Find the answers to the most frequently asked questions about APOKYN here.

1. How do I use APOKYN?
APOKYN can be used up to 5 times a day by injection under the skin (not into a vein), using a thin needle similar to what is used to give insulin injections for diabetes patients. Once trained by a member of your healthcare team, either you or your care partner can give the injections.*

APOKYN is used with your other PD medications. Unlike your scheduled oral PD medications, you can take APOKYN when you need it to treat your off episodes, up to 5 times a day. APOKYN is not used to prevent off episodes.

*Your healthcare provider will advise you on what dose of APOKYN to use ond how often you should use it.

2. What are off episodes and what causes them?
Oral medications containing levodopa are the most commonly prescribed treatment for PD and usually work quite well when first given. After some time you may start experiencing decreased "on" time (when you are feeling your best), and may be having what are known as "off episodes." These off episodes such as tremor, rigidity, slowness and difficulty moving happen when your PD symptoms are at their worst. Off episodes can interfere with your everyday work, recreation, or even routine daily activities for a few minutes up to a few hours.

Off episodes are fairly common in PD and can happen at any time.1,2 They can occur as your levodopa medications start to wear-off. This can happen first thing in the morning prior to your first dose of levodopa medications or before it’s time to take your next dose. Off episodes may also occur less predictably – perhaps because your levodopa medications are taking a while to start working (also known as 'delayed-on' ) or they may fail to work at all (also known as 'dose failure' ) . Sometimes off episodes can appear to have no real or obvious trigger.

Regardless of their cause, off episodes are more common the longer a patient has been on levodopa.3 Some people experience multiple off episodes every day.2,4 APOKYN can help people with PD manage and treat off episodes, returning them to an on state.

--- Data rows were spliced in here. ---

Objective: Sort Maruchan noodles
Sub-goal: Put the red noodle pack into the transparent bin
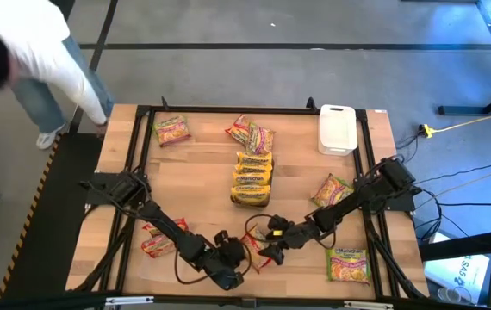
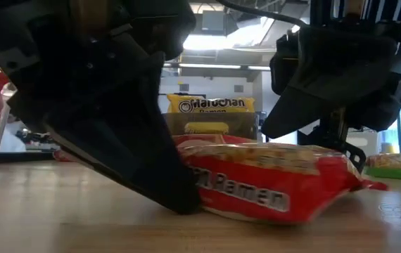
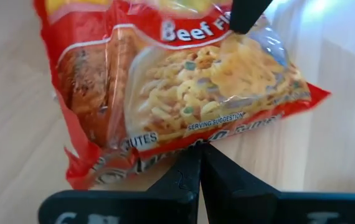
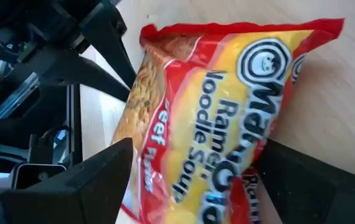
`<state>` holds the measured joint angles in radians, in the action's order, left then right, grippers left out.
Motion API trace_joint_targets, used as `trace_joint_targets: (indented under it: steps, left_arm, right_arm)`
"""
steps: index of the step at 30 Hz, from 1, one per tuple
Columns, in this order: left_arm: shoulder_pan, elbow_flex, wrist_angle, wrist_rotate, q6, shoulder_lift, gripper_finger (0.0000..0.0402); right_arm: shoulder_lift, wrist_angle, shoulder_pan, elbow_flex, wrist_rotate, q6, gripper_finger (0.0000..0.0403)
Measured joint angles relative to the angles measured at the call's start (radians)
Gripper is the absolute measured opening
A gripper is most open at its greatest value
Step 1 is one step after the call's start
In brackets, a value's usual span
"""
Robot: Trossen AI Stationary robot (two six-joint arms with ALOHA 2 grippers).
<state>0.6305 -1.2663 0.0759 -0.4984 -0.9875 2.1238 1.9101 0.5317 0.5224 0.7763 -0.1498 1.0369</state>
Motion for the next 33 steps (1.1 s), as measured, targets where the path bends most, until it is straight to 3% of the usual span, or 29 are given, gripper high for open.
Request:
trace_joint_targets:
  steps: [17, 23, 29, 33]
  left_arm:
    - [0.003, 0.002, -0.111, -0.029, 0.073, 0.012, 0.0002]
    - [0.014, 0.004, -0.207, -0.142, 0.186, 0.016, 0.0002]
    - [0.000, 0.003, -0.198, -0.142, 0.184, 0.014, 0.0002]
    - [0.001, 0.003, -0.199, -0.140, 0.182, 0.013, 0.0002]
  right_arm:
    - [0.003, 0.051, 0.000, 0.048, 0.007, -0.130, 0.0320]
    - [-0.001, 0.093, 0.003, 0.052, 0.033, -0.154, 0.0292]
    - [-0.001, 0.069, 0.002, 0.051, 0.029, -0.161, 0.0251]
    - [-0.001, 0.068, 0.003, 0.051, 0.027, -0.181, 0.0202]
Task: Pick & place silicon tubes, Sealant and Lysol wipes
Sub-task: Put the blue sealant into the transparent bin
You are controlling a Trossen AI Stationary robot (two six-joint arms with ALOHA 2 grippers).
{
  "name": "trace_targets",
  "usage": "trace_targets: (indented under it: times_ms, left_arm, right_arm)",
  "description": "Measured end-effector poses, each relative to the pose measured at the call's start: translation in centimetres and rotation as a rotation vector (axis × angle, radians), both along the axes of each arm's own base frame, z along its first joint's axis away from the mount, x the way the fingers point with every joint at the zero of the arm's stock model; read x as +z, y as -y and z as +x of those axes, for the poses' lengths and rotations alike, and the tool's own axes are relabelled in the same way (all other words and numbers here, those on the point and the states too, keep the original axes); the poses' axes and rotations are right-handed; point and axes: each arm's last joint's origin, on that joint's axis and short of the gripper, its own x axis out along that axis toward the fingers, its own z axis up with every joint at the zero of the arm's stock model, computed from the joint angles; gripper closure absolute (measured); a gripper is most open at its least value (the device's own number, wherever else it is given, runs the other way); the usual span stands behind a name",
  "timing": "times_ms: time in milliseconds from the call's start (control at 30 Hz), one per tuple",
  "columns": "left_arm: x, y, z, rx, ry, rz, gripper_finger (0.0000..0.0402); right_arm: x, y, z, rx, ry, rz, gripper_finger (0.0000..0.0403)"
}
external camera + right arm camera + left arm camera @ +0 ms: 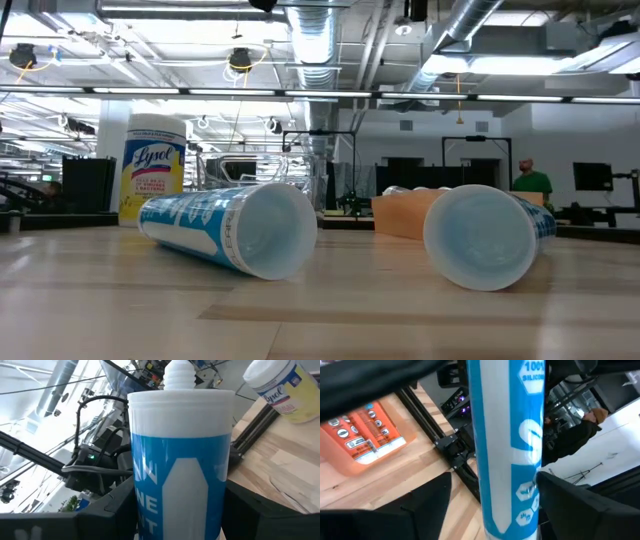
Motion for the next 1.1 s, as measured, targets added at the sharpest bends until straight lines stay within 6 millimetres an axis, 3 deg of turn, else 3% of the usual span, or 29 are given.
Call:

See Off Episodes and Are Off Episodes common? for more information.

3. How quickly does APOKYN work?
APOKYN can rapidly stop off episodes after they start. APOKYN starts working as early as 10 minutes after injection, and most people feel relief from their off symptoms within 20 minutes.5,6

Since APOKYN bypasses the stomach, you do not need to worry about your meal times; APOKYN will work just as effectively at any time of the day.

See Rapid and Reliable for more information.

4. What is it like to start APOKYN?
Prior to starting APOKYN, you will be instructed on its use and have all of your questions answered. It is helpful to have your care partner with you, if available, during this time. You’ll be asked to briefly interrupt your normal schedule of oral Parkinson’s medications in order to trigger an off episode. This is done to test for the right dose of APOKYN. You will take a low dose of APOKYN by a small injection just under your skin. Your blood pressure will be checked several times.

See Starting APOKYN for more information.

5. Will I develop resistance to APOKYN over time?
APOKYN was approved for use in the United States in 2004. There has been no evidence that patients develop resistance to APOKYN, and patients in clinical trials required few changes to their dose even after using APOKYN for over one year.4,5
6. How is my APOKYN prescription filled, and what is a Specialty Pharmacy?
Your APOKYN prescription is "filled" by a Specialty Pharmacy and sent to your home. Certain insurance plans may instruct their patients to pick up their prescription at the insurer’s local and/or approved pharmacy.

Specialty Pharmacies are distinct from traditional pharmacies because they dispense and distribute specialized FDA-approved medications including APOKYN. Your Specialty Pharmacy will ship APOKYN to your home, both the initial prescription and refills. You should expect phone calls from them to arrange your APOKYN delivery.

If you have any questions or need assistance regarding APOKYN, please contact your CoC coordinator at 1-877-7APOKYN (1-877-727-6596), Option 3.

See Circle of Care Program for more information.

7. What is Tigan® and how do I get it?
Your physician may prescribe Tigan (trimethobenzamide hydrochloride) to help prevent nausea and vomiting, which are known to be side effects of APOKYN.

You will be advised when to start taking Tigan, usually 3 days before you begin APOKYN therapy. You should continue to take this medicine until you are advised to stop by your healthcare provider.

If your physician has handed you a prescription for Tigan, you will need to fill it at your local pharmacy. This is usually where you go to pick up your oral PD medications. Your physician may send the prescription directly to your local pharmacy or may have Tigan come from a specialty pharmacy.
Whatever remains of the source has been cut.